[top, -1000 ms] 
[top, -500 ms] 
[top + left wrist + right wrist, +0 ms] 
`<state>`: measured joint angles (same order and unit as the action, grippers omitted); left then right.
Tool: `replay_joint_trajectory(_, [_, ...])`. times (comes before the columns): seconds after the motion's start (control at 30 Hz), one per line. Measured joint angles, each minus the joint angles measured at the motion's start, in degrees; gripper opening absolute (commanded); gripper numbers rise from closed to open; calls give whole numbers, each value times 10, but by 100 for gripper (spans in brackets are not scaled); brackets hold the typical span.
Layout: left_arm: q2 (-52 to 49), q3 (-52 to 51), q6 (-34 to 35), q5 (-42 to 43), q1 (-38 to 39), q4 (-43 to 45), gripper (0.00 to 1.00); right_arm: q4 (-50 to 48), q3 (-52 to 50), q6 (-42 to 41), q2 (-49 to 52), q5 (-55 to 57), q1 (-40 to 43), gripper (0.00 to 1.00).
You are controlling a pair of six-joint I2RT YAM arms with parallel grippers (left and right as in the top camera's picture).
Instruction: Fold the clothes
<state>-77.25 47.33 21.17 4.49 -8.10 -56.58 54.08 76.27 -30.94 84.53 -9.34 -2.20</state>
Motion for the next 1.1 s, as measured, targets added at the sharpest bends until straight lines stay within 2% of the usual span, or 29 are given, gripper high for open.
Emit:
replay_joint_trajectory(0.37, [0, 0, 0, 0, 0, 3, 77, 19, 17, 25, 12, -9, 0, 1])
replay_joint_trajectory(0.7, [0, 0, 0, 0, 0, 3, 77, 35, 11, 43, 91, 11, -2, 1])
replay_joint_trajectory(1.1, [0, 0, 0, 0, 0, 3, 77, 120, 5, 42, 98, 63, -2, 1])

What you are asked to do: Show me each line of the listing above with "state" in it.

Your solution:
`<state>`: measured joint angles (same order and unit as the action, grippers omitted); left then right.
<state>-77.25 47.33 21.17 4.49 -8.10 -56.58 54.08 76.27 -30.94 84.53 -9.34 -2.20</state>

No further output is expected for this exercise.